## Exercise
Identify each line in the records below that contains the word "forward", and copy it.
-- Input material follows --
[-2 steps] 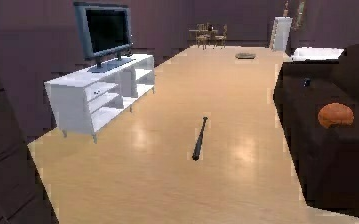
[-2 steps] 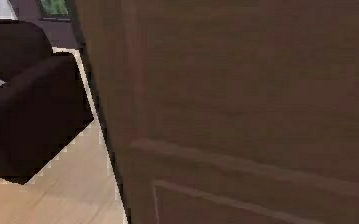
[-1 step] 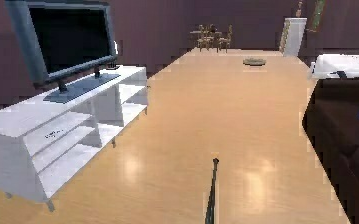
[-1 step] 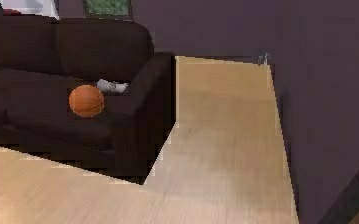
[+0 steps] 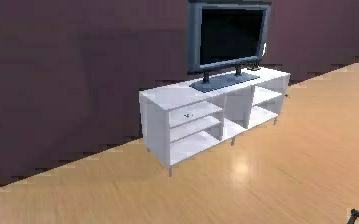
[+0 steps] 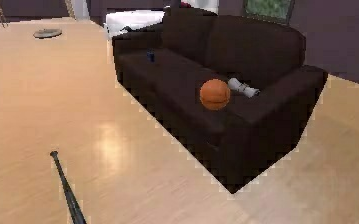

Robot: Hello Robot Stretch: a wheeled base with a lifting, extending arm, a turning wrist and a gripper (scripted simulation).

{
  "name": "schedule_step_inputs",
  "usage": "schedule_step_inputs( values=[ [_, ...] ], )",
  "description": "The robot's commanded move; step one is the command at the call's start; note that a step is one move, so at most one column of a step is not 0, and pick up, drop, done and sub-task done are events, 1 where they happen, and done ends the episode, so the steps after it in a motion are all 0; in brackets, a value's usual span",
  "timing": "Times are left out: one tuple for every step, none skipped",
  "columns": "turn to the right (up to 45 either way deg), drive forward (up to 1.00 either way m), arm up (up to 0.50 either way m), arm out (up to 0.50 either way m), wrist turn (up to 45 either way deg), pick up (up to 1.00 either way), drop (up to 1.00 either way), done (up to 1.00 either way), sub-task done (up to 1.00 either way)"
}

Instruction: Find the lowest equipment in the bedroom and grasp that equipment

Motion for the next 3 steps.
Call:
schedule_step_inputs(
  values=[
    [0.0, 1.00, 0.00, 0.00, 0.0, 0.00, 0.00, 0.00, 0.00],
    [45.0, 0.00, 0.00, 0.00, 0.0, 0.00, 0.00, 0.00, 0.00],
    [45.0, 0.00, 0.00, 0.00, 0.0, 0.00, 0.00, 0.00, 0.00]
  ],
)
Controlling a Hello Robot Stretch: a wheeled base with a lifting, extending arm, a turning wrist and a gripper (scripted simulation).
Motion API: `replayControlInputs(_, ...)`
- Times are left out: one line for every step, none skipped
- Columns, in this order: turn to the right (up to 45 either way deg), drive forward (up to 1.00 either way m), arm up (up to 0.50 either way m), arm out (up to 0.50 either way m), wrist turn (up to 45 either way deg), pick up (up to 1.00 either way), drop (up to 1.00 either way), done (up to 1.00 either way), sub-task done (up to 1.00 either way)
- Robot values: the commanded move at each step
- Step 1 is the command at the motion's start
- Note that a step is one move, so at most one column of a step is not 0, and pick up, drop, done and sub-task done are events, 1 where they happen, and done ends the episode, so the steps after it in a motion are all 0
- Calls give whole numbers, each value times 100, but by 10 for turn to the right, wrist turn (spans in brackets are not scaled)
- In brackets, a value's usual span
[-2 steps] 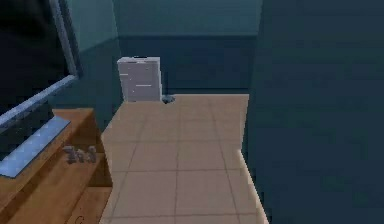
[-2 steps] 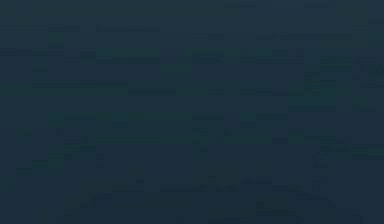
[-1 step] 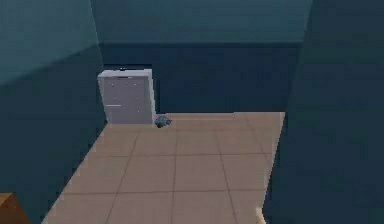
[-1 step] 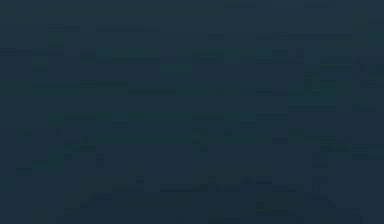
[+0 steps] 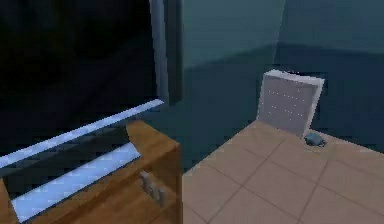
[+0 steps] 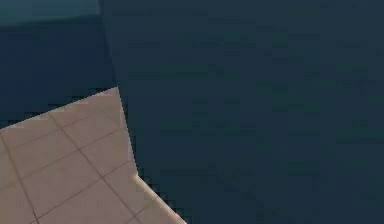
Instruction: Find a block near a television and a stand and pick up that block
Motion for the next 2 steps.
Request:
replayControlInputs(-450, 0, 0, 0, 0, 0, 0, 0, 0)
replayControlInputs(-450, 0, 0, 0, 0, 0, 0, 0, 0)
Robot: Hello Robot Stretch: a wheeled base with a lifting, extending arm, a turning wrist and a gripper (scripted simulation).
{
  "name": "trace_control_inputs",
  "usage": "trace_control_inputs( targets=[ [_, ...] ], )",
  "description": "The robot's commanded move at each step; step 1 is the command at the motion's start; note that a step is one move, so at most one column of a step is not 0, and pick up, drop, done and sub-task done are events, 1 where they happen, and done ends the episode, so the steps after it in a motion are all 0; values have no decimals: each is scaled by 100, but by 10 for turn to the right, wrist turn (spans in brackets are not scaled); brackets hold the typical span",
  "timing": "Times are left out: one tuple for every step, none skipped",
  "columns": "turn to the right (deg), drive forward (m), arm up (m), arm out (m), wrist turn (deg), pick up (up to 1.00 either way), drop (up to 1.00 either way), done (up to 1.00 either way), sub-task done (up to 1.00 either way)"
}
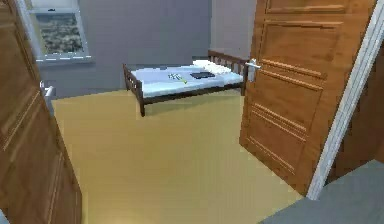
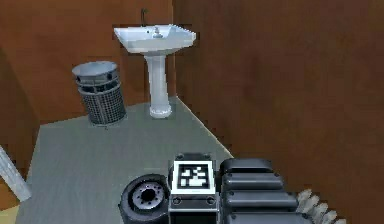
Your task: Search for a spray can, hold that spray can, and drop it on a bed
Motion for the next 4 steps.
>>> trace_control_inputs(
  targets=[
    [0, 100, 0, 0, 0, 0, 0, 0, 0],
    [0, 100, 0, 0, 0, 0, 0, 0, 0],
    [0, 45, 0, 0, 0, 0, 0, 0, 0],
    [390, 0, 0, 0, 0, 0, 0, 0, 0]
  ],
)
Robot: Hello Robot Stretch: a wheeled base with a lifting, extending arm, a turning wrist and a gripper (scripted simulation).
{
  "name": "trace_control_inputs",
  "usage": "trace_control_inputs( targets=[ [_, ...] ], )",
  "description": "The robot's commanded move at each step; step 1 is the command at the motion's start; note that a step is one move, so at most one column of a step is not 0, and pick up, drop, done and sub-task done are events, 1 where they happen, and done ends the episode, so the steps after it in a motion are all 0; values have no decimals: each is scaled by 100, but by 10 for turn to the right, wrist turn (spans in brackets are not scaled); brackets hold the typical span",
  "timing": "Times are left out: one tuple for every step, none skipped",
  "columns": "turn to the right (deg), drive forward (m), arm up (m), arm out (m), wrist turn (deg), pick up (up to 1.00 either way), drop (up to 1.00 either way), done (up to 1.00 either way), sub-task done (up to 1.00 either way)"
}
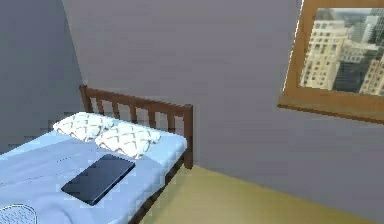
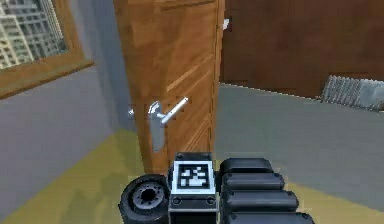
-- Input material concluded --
## Answer to the exercise
  "columns": "turn to the right (up to 45 either way deg), drive forward (up to 1.00 either way m), arm up (up to 0.50 either way m), arm out (up to 0.50 either way m), wrist turn (up to 45 either way deg), pick up (up to 1.00 either way), drop (up to 1.00 either way), done (up to 1.00 either way), sub-task done (up to 1.00 either way)"
- Columns, in this order: turn to the right (up to 45 either way deg), drive forward (up to 1.00 either way m), arm up (up to 0.50 either way m), arm out (up to 0.50 either way m), wrist turn (up to 45 either way deg), pick up (up to 1.00 either way), drop (up to 1.00 either way), done (up to 1.00 either way), sub-task done (up to 1.00 either way)
  "columns": "turn to the right (deg), drive forward (m), arm up (m), arm out (m), wrist turn (deg), pick up (up to 1.00 either way), drop (up to 1.00 either way), done (up to 1.00 either way), sub-task done (up to 1.00 either way)"
  "columns": "turn to the right (deg), drive forward (m), arm up (m), arm out (m), wrist turn (deg), pick up (up to 1.00 either way), drop (up to 1.00 either way), done (up to 1.00 either way), sub-task done (up to 1.00 either way)"

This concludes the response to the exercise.